* Exercise objective *
Return only that part of the material below which starts with the line containing "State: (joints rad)" and goes on through the line containing "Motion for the", restated exactly.

* Source data *
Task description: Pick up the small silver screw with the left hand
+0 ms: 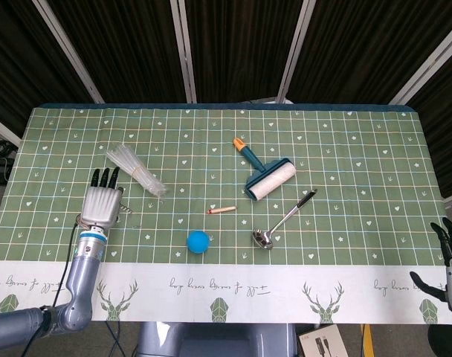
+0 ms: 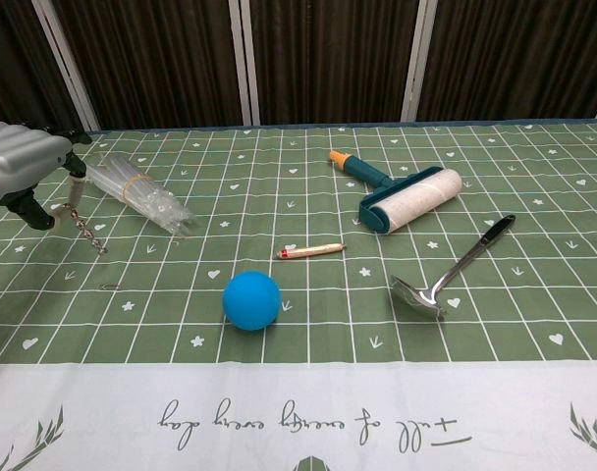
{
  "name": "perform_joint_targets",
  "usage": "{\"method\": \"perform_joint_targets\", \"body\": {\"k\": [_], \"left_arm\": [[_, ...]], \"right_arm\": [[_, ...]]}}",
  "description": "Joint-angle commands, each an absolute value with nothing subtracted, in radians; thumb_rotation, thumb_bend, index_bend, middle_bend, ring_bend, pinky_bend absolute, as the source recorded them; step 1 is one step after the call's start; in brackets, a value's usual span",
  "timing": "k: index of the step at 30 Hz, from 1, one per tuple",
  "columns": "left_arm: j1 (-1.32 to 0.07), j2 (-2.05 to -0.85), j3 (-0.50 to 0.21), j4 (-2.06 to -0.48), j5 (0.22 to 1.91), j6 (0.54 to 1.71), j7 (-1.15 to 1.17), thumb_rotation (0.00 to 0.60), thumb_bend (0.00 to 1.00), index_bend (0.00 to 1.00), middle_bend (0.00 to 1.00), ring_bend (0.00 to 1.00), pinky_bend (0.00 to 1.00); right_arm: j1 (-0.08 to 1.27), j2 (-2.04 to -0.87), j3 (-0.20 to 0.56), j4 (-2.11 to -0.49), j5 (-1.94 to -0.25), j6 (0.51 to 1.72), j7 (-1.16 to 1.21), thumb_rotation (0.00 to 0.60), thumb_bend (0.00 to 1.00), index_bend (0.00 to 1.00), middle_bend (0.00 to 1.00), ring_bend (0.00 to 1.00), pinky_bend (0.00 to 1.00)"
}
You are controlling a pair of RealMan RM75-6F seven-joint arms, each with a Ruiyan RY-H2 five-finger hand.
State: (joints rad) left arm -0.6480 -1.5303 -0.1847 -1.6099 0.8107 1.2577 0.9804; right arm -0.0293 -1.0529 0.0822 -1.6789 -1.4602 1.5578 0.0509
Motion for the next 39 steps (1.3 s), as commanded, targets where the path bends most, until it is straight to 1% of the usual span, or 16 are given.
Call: {"method": "perform_joint_targets", "body": {"k": [1, 15, 17, 24, 39], "left_arm": [[-0.651, -1.527, -0.175, -1.628, 0.821, 1.264, 0.982, 0.600, 0.45, 0.57, 0.00, 0.00, 0.00], [-0.654, -1.526, -0.117, -1.721, 0.881, 1.285, 0.986, 0.600, 0.45, 0.57, 0.00, 0.00, 0.00], [-0.652, -1.525, -0.099, -1.741, 0.896, 1.288, 0.989, 0.600, 0.45, 0.57, 0.00, 0.00, 0.00], [-0.639, -1.505, -0.076, -1.765, 0.914, 1.308, 0.990, 0.600, 0.45, 0.57, 0.00, 0.00, 0.00], [-0.633, -1.497, -0.071, -1.723, 0.902, 1.293, 0.964, 0.600, 0.45, 0.57, 0.00, 0.00, 0.00]], "right_arm": [[-0.028, -1.054, 0.083, -1.678, -1.460, 1.556, 0.050, 0.600, 0.08, 0.07, 0.00, 0.00, 0.09], [-0.030, -1.055, 0.085, -1.679, -1.456, 1.560, 0.045, 0.600, 0.08, 0.07, 0.00, 0.00, 0.09], [-0.030, -1.055, 0.084, -1.679, -1.456, 1.559, 0.042, 0.600, 0.08, 0.07, 0.00, 0.00, 0.09], [-0.031, -1.055, 0.084, -1.680, -1.457, 1.562, 0.044, 0.600, 0.08, 0.07, 0.00, 0.00, 0.09], [-0.033, -1.053, 0.083, -1.682, -1.457, 1.563, 0.042, 0.600, 0.08, 0.07, 0.00, 0.00, 0.09]]}}
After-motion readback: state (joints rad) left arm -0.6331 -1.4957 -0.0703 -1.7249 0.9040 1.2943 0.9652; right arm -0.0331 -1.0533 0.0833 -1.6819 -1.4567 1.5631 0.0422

* Answer for this exercise *
State: (joints rad) left arm -0.6480 -1.5303 -0.1847 -1.6099 0.8107 1.2577 0.9804; right arm -0.0293 -1.0529 0.0822 -1.6789 -1.4602 1.5578 0.0509
Motion for the next 39 steps (1.3 s), as commanded, targets where the path bends most, until it is straight to 1% of the usual span, or 16 are given.

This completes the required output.